Autores: Ferrero, H.; Solas Zubiaurre, Maite; Francis, P. T.; Ramírez Gil, María Javier
Título de la revista: CNS DRUGS
ISSN: 1172-7047
Volumen: 31
Número: 1
Páginas: 19 - 32
Fecha de publicación: 2017
Alzheimer's disease (AD) is the most common cause of dementia in elderly people. Because of the lack of effective treatments for this illness, research focused on identifying compounds that restore cognition and functional impairments in patients with AD is a very active field.

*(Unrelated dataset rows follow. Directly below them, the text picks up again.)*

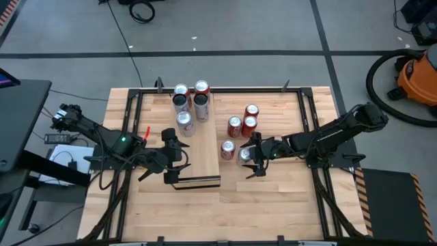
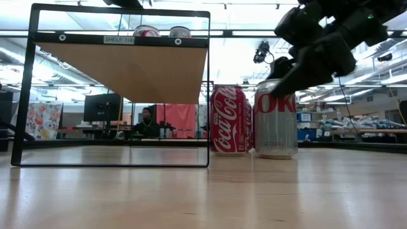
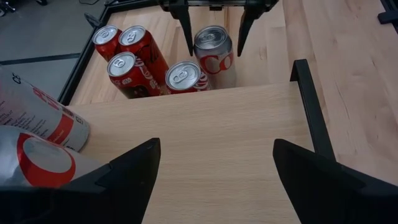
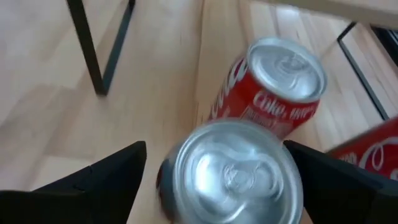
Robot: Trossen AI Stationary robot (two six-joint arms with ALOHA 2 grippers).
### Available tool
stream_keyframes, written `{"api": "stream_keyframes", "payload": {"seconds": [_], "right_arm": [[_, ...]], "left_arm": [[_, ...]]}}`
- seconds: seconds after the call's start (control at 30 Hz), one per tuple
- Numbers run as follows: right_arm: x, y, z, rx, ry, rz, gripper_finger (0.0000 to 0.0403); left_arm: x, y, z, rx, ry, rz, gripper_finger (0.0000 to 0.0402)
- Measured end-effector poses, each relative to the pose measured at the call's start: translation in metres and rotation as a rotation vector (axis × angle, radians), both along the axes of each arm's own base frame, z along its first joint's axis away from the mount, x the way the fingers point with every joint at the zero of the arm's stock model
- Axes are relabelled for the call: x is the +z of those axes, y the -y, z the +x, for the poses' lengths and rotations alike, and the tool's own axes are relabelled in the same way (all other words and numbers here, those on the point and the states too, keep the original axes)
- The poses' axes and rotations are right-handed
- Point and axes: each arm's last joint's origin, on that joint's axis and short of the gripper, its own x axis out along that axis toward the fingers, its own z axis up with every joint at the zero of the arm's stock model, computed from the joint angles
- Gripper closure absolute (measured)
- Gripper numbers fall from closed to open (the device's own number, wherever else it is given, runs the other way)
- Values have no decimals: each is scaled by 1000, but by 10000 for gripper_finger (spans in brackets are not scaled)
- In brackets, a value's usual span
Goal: Place canned beverage on shelf
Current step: Put the red-silver soda can on the shelf and align it with the other red-silver soda can
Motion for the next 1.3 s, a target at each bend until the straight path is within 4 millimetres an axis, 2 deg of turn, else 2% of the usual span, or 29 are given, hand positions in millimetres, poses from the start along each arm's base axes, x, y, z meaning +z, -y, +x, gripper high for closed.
{"api": "stream_keyframes", "payload": {"seconds": [0.33, 0.47, 0.53, 0.77, 0.9, 1.13, 1.3], "right_arm": [[-14, -10, -23, -140, -198, -222, 21], [-11, -8, -32, -321, -179, -317, 25], [-8, -7, -35, -365, -157, -284, 27], [-8, -12, -37, -360, -176, -1, 28], [-12, -13, -34, -467, -138, 118, 28], [-27, -27, -18, -568, 8, 129, 27], [-45, -32, -6, -669, 91, 153, 27]], "left_arm": [[0, 0, 0, 0, 0, 0, 79], [0, 0, 0, -1, 0, 0, 79], [0, 0, 0, -1, 0, 1, 79], [0, 0, 0, -1, 0, 0, 79], [0, 0, 0, 5, 2, -7, 79], [0, 0, 0, 8, 4, -12, 79], [0, 0, 0, 9, 4, -13, 79]]}}
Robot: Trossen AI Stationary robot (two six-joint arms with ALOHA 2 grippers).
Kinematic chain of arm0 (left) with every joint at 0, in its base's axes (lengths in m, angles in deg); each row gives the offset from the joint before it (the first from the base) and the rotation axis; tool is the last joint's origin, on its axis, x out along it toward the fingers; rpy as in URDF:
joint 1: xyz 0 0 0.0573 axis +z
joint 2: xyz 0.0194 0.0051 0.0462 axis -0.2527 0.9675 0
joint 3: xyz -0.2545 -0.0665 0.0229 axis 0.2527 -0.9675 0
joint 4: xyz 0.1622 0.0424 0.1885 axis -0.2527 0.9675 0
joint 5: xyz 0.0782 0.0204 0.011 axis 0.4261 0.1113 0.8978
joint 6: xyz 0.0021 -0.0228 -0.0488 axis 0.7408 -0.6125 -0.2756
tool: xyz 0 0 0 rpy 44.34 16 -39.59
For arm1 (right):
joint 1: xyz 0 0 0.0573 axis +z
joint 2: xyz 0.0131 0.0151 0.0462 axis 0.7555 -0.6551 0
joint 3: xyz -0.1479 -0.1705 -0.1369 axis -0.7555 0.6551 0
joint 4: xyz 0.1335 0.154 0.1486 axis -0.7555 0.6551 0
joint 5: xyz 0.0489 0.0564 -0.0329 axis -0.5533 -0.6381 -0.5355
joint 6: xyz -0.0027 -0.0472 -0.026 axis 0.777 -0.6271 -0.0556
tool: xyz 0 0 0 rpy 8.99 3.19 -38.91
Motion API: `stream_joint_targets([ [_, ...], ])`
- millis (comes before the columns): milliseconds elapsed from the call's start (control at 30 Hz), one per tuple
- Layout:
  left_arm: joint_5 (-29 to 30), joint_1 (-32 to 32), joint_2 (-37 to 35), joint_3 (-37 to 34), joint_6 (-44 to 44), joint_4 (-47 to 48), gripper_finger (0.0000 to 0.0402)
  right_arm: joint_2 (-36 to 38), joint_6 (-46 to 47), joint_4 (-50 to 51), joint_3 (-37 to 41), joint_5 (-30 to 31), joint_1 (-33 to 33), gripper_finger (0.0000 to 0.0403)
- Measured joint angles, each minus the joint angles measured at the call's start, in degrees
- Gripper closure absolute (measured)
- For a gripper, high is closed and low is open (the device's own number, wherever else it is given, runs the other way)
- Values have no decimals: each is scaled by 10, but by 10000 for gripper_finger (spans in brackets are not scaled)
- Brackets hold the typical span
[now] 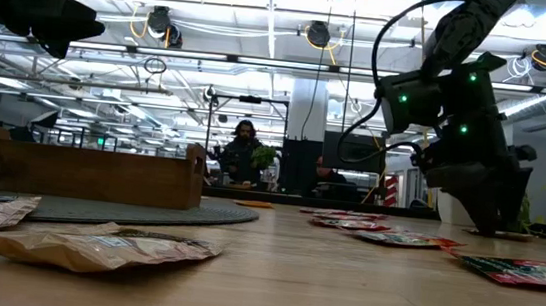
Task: Pick & Place Tea
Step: Put the brown tea bag into the left section of the wooden organizer
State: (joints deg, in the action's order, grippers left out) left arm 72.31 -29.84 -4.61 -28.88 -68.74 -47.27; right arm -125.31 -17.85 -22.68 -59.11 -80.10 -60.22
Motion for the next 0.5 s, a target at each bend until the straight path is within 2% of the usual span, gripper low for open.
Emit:
stream_joint_targets([
  [300, 0, 0, 0, 0, 0, 0, 268, 1, -31, -36, 69, -46, -32, 137],
  [500, 0, 0, 0, 0, 0, 0, 268, 1, -43, -45, 78, -63, -39, 148],
])
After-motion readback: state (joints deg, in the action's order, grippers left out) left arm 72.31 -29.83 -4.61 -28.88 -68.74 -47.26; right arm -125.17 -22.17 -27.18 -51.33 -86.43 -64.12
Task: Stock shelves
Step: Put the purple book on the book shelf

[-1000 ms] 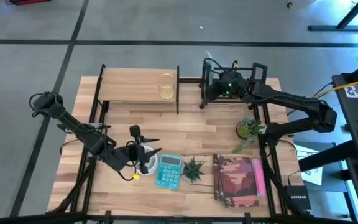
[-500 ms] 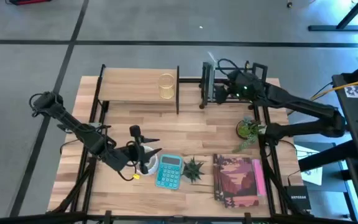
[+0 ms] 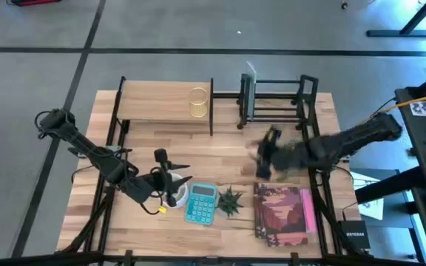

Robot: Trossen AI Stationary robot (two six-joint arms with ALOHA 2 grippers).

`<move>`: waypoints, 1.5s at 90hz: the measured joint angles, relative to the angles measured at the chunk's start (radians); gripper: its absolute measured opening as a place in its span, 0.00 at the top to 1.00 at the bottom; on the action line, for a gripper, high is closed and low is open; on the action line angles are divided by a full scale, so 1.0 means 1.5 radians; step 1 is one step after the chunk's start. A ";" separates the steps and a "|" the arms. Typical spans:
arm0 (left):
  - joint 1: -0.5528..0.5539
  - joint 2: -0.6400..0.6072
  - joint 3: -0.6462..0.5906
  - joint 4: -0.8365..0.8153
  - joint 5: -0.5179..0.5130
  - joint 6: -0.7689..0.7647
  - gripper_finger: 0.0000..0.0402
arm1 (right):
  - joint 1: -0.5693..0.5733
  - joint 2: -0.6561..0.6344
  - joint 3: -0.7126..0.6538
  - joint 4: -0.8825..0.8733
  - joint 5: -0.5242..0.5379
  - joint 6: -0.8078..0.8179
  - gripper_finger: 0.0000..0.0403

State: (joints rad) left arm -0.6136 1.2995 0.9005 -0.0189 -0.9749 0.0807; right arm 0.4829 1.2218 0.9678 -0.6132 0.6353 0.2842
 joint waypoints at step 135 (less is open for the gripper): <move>0.025 0.002 -0.015 -0.014 0.007 -0.036 0.61 | 0.269 0.320 0.051 -0.199 -0.335 0.893 0.42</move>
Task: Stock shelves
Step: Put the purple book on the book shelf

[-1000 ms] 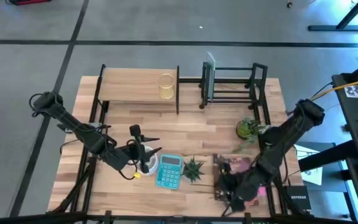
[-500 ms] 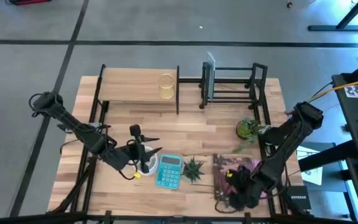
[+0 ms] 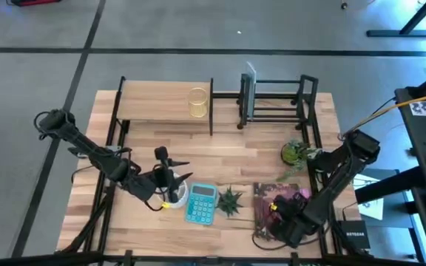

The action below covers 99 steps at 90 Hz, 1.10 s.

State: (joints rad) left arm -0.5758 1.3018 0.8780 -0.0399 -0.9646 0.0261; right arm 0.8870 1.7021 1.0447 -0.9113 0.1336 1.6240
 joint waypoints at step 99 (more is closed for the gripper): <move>0.005 0.003 -0.001 0.005 0.033 -0.001 0.61 | -0.092 0.074 0.167 -0.066 0.320 -0.353 0.36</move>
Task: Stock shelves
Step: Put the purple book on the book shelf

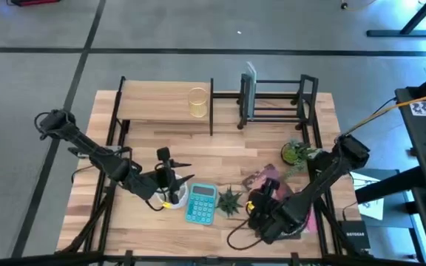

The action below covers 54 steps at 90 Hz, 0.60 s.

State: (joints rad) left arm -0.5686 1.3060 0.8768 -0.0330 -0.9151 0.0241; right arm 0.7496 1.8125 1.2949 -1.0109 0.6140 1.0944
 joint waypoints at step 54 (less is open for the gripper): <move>0.004 0.000 0.000 -0.003 0.000 -0.008 0.61 | -0.042 0.153 0.001 -0.096 -0.047 0.059 0.37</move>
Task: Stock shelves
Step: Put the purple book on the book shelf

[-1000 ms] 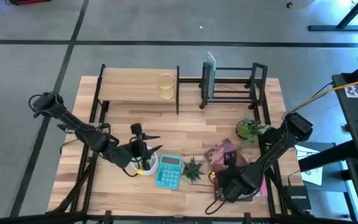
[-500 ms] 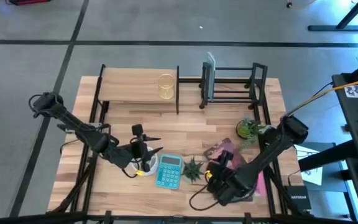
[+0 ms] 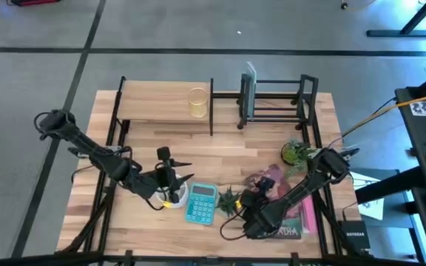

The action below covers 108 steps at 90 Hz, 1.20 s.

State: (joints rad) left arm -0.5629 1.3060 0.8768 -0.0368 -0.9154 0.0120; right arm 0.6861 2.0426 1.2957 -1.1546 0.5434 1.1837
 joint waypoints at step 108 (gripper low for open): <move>0.000 -0.001 0.000 0.003 0.015 0.002 0.61 | 0.108 0.004 0.187 -0.117 0.104 -0.064 0.96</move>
State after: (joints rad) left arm -0.5625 1.3052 0.8768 -0.0330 -0.8925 0.0147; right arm 0.8485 2.0487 1.5756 -1.3300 0.6994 1.0878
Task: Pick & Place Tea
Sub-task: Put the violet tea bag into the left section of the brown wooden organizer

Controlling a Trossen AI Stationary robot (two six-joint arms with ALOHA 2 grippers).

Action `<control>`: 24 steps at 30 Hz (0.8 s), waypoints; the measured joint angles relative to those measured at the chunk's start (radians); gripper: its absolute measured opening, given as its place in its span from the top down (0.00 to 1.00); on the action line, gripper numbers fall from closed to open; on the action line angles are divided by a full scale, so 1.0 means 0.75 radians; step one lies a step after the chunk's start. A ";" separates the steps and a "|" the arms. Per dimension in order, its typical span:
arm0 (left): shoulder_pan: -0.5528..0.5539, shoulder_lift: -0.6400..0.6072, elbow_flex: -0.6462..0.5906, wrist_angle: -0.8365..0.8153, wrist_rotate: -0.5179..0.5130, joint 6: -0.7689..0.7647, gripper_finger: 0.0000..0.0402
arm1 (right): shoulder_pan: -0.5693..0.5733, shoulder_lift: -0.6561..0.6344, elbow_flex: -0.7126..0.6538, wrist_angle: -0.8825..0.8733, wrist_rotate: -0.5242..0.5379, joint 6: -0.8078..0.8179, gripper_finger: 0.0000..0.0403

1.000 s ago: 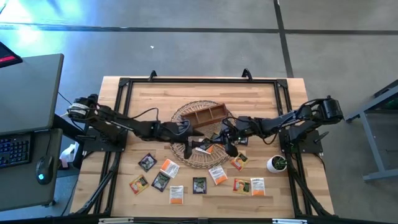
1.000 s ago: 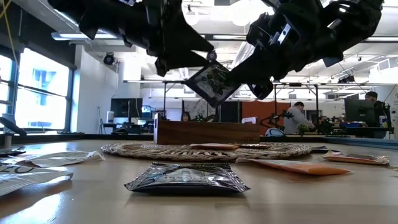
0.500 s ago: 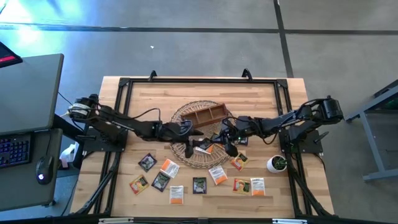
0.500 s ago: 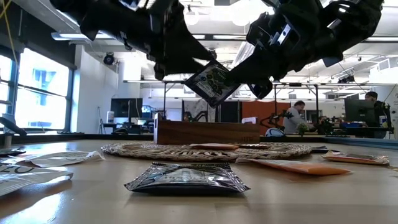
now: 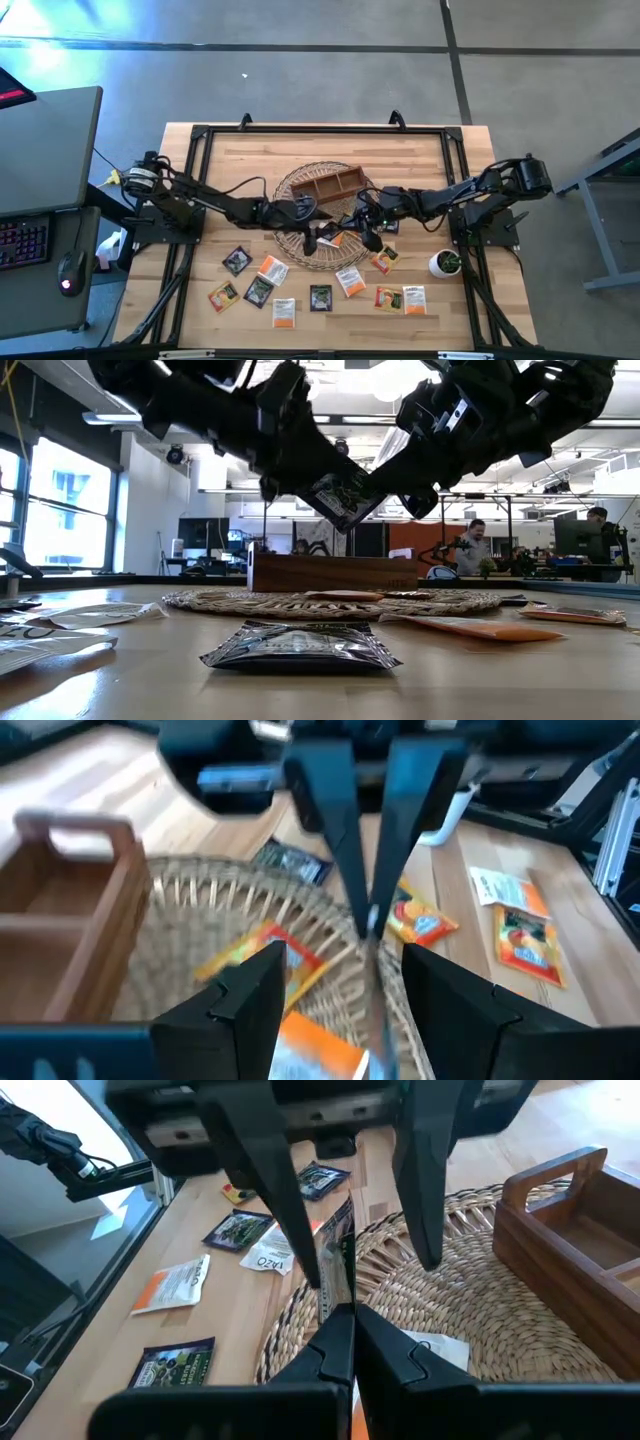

Since its discovery in 1993, the serotonin 5-HT6 receptor has received increasing attention, and a growing number of studies supported 5-HT6 receptor antagonism as a target for improving cognitive dysfunction in AD. This article reviews the rationale behind investigations into the targeting of 5-HT6 receptors as a symptomatic treatment for cognitive and/or behavioral symptoms of AD. In addition to describing the available clinical evidence, this article also describes the purported biochemical and neurochemical mechanisms of action by which 5-HT6 receptor antagonists could influence cognition, and the preclinical data supporting this therapeutic approach to AD. A large number of publications describing the development of ligands for this receptor have come to light and preclinical data indicate the procognitive efficacy of 5-HT6 receptor antagonists. Subsequently, the number of patents protecting 5-HT6 chemical entities has continuously grown. Some of these compounds have successfully undergone phase I clinical studies and have been further evaluated in clinical phase II trials with variable success. Phase II studies have also revealed the potential of combining 5-HT6 receptor antagonism and cholinesterase inhibition. Two of these antagonists, idalopirdine and RVT-101, have been furt(h)er developed into ongoing phase III clinical trials. Overall, 5-HT6 receptor antagonists can reasonably be regarded as potential drug candidates for the treatment of AD.